- _Exercise prompt_: Among the records, how many lines carry the string "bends"? Give that number with nothing added.

- _Source data_:
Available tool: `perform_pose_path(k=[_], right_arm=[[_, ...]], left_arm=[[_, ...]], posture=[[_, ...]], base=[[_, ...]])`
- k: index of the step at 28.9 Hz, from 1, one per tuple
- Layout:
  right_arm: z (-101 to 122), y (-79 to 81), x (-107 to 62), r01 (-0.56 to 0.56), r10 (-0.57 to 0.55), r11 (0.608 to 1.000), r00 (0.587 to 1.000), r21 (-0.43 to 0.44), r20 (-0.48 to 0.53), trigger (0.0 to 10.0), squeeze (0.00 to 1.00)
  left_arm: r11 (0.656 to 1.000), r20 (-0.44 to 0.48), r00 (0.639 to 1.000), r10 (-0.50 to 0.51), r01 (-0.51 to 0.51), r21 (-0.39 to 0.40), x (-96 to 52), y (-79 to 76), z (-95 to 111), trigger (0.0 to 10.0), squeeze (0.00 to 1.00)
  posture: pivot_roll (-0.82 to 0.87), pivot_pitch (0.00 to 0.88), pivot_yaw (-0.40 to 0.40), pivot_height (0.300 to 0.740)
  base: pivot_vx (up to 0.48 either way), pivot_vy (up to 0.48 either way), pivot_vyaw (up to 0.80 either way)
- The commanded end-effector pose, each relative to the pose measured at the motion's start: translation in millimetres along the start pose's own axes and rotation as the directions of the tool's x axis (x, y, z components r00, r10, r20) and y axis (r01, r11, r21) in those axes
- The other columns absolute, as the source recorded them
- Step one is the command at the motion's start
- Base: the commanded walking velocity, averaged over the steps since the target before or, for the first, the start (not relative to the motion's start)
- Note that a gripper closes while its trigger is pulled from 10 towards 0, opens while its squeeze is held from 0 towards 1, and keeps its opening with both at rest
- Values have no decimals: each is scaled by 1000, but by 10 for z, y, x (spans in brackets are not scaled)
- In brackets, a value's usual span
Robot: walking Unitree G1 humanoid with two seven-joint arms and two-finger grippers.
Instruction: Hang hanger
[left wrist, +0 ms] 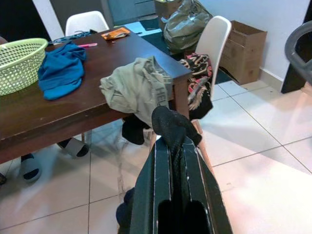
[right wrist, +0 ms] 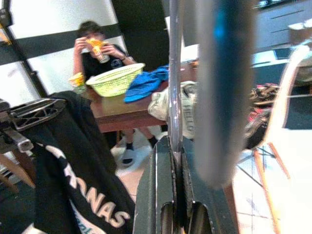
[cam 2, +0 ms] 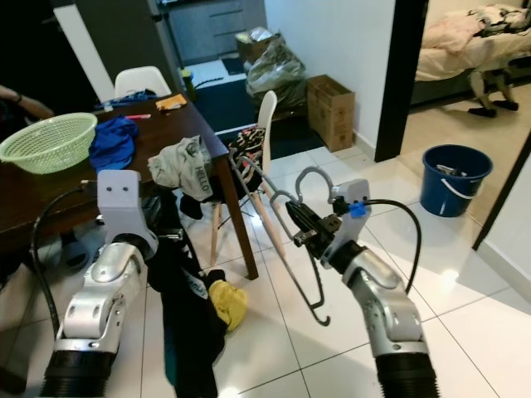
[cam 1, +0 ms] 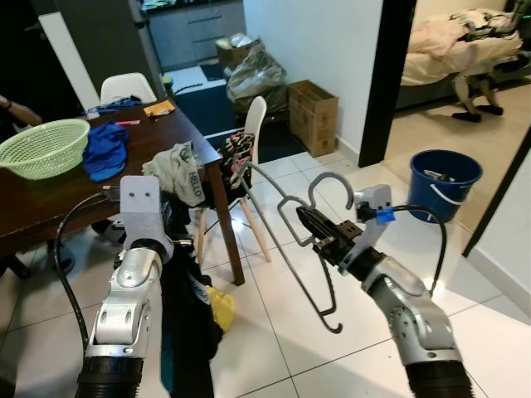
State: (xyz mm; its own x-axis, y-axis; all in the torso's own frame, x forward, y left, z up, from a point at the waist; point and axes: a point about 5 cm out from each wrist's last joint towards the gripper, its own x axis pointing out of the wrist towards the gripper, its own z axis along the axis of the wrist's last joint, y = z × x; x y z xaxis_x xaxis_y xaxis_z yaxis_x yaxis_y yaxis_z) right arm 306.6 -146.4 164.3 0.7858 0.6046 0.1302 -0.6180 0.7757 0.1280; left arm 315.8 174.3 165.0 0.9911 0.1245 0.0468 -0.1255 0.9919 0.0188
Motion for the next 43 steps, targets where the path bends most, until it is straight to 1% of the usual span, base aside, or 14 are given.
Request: perform_pose_path(k=[1,8,15,16,21,23,26,28,29,32,34,35,39,43], right_arm=[[8,91,41,-47,46,999,999,11,21,10000,0],[38,106,38,-66,65,998,997,5,32,10000,0],[34,88,26,-57,57,998,998,-8,27,10000,0],[36,68,23,-36,37,999,999,-22,31,10000,0],[43,23,19,0,0,1000,999,-4,47,10000,0],[51,17,18,-1,1,1000,999,-1,50,10000,0],[49,11,19,2,-2,1000,999,-3,46,10000,0],[44,0,23,10,-10,1000,999,-2,40,10000,0],[44,-3,28,12,-12,1000,999,0,41,10000,0],[46,-4,31,11,-11,1000,999,1,43,10000,0],[56,2,42,8,-9,1000,999,7,53,10000,0],[56,2,42,8,-9,1000,999,7,53,10000,0],[73,32,63,-9,8,1000,997,17,71,10000,0],[82,50,73,-18,16,1000,997,22,81,10000,0]], left_arm=[[1000,1,1000,21,-21,20,-9,66,-25,10000,0],[999,-1,1000,19,-19,28,-18,48,-37,10000,0],[999,0,1000,19,-19,28,-20,36,-37,10000,0],[1000,0,1000,18,-18,26,-22,32,-38,10000,0],[1000,30,999,-13,12,16,-33,11,0,10000,0],[999,64,998,-27,26,25,-34,18,64,10000,0],[999,82,996,-24,22,28,-23,40,112,10000,0],[999,109,994,-13,9,31,2,84,196,10000,0],[999,140,990,-3,-4,47,26,127,285,10000,0],[998,158,987,1,-10,60,38,148,337,10000,0],[997,188,982,4,-19,77,53,176,423,10000,0],[997,188,982,4,-19,77,53,176,423,10000,0],[995,244,970,19,-42,90,74,230,597,10000,0],[995,253,967,18,-43,93,74,233,622,10000,0]], posture=[[-2,0,103,740],[-7,0,97,740],[-10,0,94,740],[-11,0,92,740],[-12,0,91,740],[-13,0,89,740],[-13,0,89,740],[-12,0,86,740],[-11,0,86,740],[-11,0,87,740],[-9,0,88,740],[-9,0,88,740],[-6,0,89,740],[-5,0,92,740]], base=[[0,0,794],[0,0,794],[0,0,794],[0,0,556],[0,0,0],[240,0,0],[480,0,0],[480,0,0],[480,0,0],[480,0,0],[480,0,0],[480,0,0],[480,0,0],[480,0,0]])
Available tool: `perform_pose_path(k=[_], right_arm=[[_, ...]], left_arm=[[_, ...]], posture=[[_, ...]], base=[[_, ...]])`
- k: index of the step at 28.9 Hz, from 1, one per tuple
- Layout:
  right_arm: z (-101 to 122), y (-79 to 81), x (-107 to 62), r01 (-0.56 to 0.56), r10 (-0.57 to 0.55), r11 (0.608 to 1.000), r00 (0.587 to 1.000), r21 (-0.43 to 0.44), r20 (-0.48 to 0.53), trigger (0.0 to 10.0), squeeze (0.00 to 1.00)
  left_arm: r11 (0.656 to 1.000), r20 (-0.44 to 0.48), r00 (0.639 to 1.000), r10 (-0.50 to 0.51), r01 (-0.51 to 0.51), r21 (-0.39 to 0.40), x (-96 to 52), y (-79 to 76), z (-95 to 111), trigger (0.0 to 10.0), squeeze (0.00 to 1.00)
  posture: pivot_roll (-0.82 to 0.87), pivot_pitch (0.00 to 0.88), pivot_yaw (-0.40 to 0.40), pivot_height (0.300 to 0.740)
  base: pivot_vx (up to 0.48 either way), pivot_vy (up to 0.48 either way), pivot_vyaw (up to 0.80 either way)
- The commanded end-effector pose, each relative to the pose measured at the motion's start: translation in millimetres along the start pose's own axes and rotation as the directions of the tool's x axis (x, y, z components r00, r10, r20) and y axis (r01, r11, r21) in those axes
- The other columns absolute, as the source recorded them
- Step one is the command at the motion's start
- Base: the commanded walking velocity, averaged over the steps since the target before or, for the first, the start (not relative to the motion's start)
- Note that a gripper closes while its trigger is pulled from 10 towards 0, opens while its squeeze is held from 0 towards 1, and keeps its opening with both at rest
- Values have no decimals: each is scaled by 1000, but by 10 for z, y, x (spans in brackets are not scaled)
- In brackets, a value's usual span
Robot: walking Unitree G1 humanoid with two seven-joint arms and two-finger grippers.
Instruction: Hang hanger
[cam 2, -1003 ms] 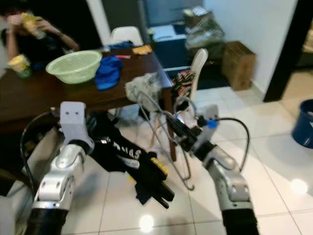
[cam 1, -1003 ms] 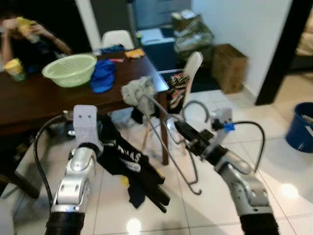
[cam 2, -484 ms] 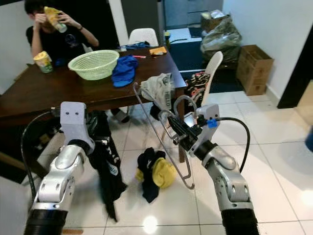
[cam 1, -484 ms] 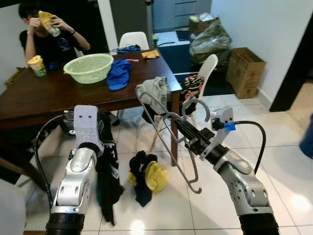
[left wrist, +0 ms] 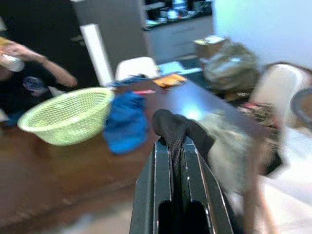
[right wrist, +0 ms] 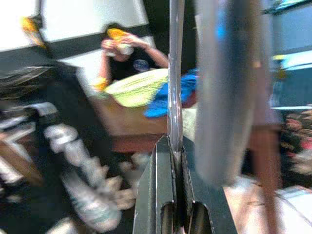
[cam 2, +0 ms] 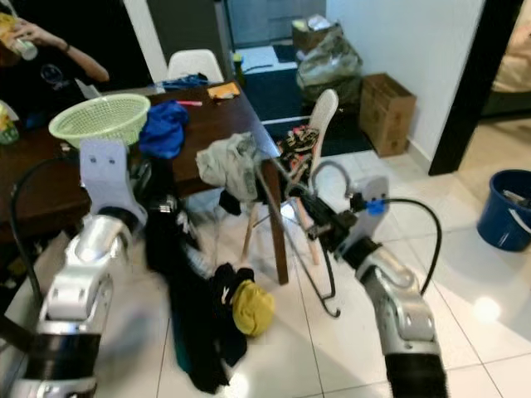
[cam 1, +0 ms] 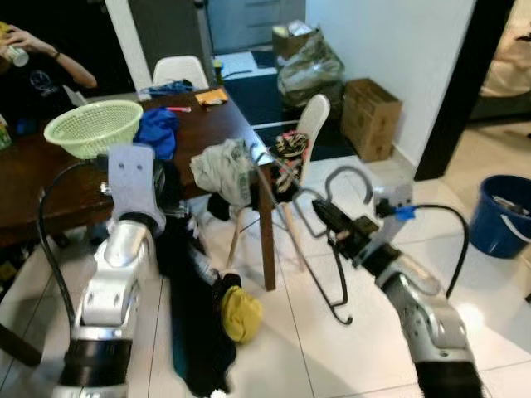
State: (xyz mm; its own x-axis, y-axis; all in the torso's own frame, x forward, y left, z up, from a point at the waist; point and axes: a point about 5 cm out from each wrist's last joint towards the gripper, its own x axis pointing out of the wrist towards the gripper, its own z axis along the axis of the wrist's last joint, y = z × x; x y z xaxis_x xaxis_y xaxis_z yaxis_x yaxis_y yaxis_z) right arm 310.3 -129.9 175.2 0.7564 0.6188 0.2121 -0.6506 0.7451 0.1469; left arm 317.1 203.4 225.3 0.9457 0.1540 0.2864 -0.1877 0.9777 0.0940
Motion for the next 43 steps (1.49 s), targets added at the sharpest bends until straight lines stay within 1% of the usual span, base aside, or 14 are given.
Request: perform_pose_path(k=[1,10,16,19,22,30,31,32,34,35,37,39,41,43], right_arm=[[16,-60,-69,21,-21,1000,1000,-3,6,10000,0],[38,-38,-53,10,-10,1000,1000,2,25,10000,0],[31,-19,-47,1,-1,1000,1000,6,29,10000,0],[31,-19,-47,1,-1,1000,1000,6,29,10000,0],[26,-10,-45,-5,5,1000,1000,10,29,10000,0],[21,-7,-46,-11,11,1000,1000,11,26,10000,0],[14,-8,-48,-13,13,1000,1000,9,21,10000,0],[14,-8,-48,-13,13,1000,1000,9,21,10000,0],[0,-8,-52,-15,15,1000,1000,5,11,10000,0],[0,-8,-52,-15,15,1000,1000,5,11,10000,0],[-7,-7,-54,-15,15,1000,1000,3,5,10000,0],[-7,-10,-55,-15,15,1000,1000,2,3,10000,0],[-7,-14,-54,-14,14,1000,1000,0,1,10000,0],[-9,-17,-53,-13,13,1000,1000,0,-2,10000,0]], left_arm=[[1000,15,1000,-21,21,10,0,-66,36,10000,0],[999,18,999,-38,37,9,-17,-125,53,10000,0],[999,40,999,-31,30,17,10,-103,131,10000,0],[999,40,999,-31,30,17,10,-103,131,10000,0],[999,68,998,-10,7,43,32,-65,212,10000,0],[997,92,996,17,-23,67,49,-3,278,10000,0],[995,94,994,51,-58,82,56,55,295,10000,0],[995,94,994,51,-58,82,56,55,295,10000,0],[984,88,986,142,-150,100,63,199,296,10000,0],[984,88,986,142,-150,100,63,199,296,10000,0],[974,79,979,190,-198,109,63,277,283,10000,0],[975,82,980,183,-192,114,67,273,292,10000,0],[980,95,982,166,-175,97,83,250,336,10000,0],[983,121,982,142,-154,95,118,251,417,10000,0]], posture=[[-5,0,92,740],[-2,0,96,740],[2,0,98,740],[2,0,98,740],[6,0,95,740],[9,0,92,740],[10,0,90,740],[10,0,90,740],[9,0,89,740],[9,0,89,740],[9,0,89,740],[7,0,87,740],[7,0,87,740],[7,0,86,740]], base=[[480,0,0],[480,0,0],[480,0,0],[480,0,0],[330,0,0],[339,0,0],[371,0,0],[371,0,0],[141,0,0],[0,0,0],[0,0,0],[0,0,0],[0,0,0],[0,0,0]])
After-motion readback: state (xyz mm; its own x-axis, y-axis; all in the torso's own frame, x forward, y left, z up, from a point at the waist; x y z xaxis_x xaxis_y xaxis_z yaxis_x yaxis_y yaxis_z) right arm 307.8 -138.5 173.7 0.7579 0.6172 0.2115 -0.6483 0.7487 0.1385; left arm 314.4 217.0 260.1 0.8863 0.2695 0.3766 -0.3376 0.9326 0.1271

- _Output for this exercise_: 2